Andrew Percy (Brigg and Goole) (Con): The Humber local economic partnership recently submitted a bid for an enterprise zone based around both sides of the Humber—the green port in Hull and the Able UK site on the south Humber gateway. The A63 will be key to linking that. What discussions has my hon. Friend had with the Department for Business, Innovation and Skills about the enterprise zone? Will he work in a joined-up way across Government to progress the A63 development?
Mike Penning: We work across Government on all such projects. We accept that enterprise zones will bring in more investment and growth, which is what we need to get out of the financial mess that we are in. I am sure that we will meet other Ministers and work forwards, but we have to go through the statutory process first.
Maria Eagle (Garston and Halewood) (Lab): This morning the Transport Committee asked the Government to withdraw their modernisation proposals for the coastguard and consult on revised plans. Its report is very clear:
“The evidence we have received raises serious concerns that safety will be jeopardised if these proposals proceed.”
Despite failing to do so before now, will the Secretary of State finally listen to coastguards up and down the country and abandon his dangerous and reckless plan to close more than half of Britain’s coastguard stations?

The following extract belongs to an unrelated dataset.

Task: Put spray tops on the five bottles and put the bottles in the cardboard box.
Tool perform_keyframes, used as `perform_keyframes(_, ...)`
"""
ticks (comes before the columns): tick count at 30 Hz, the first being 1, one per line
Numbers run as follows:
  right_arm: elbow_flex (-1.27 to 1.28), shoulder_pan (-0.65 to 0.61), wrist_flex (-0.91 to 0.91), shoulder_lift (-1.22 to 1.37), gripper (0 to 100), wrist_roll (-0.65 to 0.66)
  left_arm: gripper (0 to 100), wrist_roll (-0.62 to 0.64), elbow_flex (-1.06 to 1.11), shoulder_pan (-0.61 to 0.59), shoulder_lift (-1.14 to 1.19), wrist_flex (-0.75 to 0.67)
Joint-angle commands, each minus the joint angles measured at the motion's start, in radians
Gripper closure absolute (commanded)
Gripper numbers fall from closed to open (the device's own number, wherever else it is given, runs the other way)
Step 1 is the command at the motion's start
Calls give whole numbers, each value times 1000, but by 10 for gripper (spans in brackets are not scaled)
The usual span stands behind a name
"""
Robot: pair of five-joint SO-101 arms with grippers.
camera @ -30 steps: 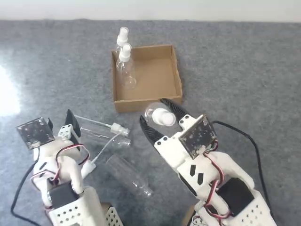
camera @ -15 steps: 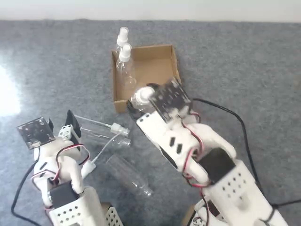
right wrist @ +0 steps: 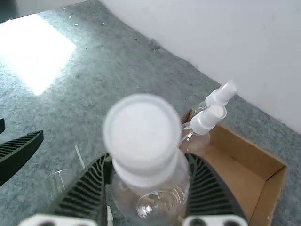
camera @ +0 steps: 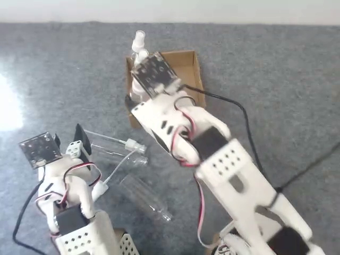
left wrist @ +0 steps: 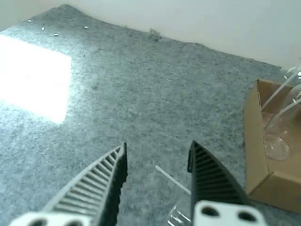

The Parliamentary Under-Secretary of State for Transport (Mike Penning): We welcome the Committee’s report. If the hon. Lady looks at it carefully, she will see that it actually says that the status quo is not acceptable and that coastguard stations need to close. The process we inherited from the previous Administration had been sitting on their desks for years. We said right at the start of the process that we would listen and come up with proposals after consulting. It is a shame that they did not do the same.
Gordon Henderson (Sittingbourne and Sheppey) (Con): What steps is my right hon. Friend taking to mitigate the effects of foreign hauliers who use their advantage of being able to buy fuel more cheaply on the continent to undercut British companies?
Mike Penning: We have a commitment to bringing in lorry road user charging to level the playing field. It is important, however, that we do not penalise our own truckers with whatever scheme we bring in. We are in ongoing negotiations with the Treasury and we are committed to introducing a scheme in this Parliament.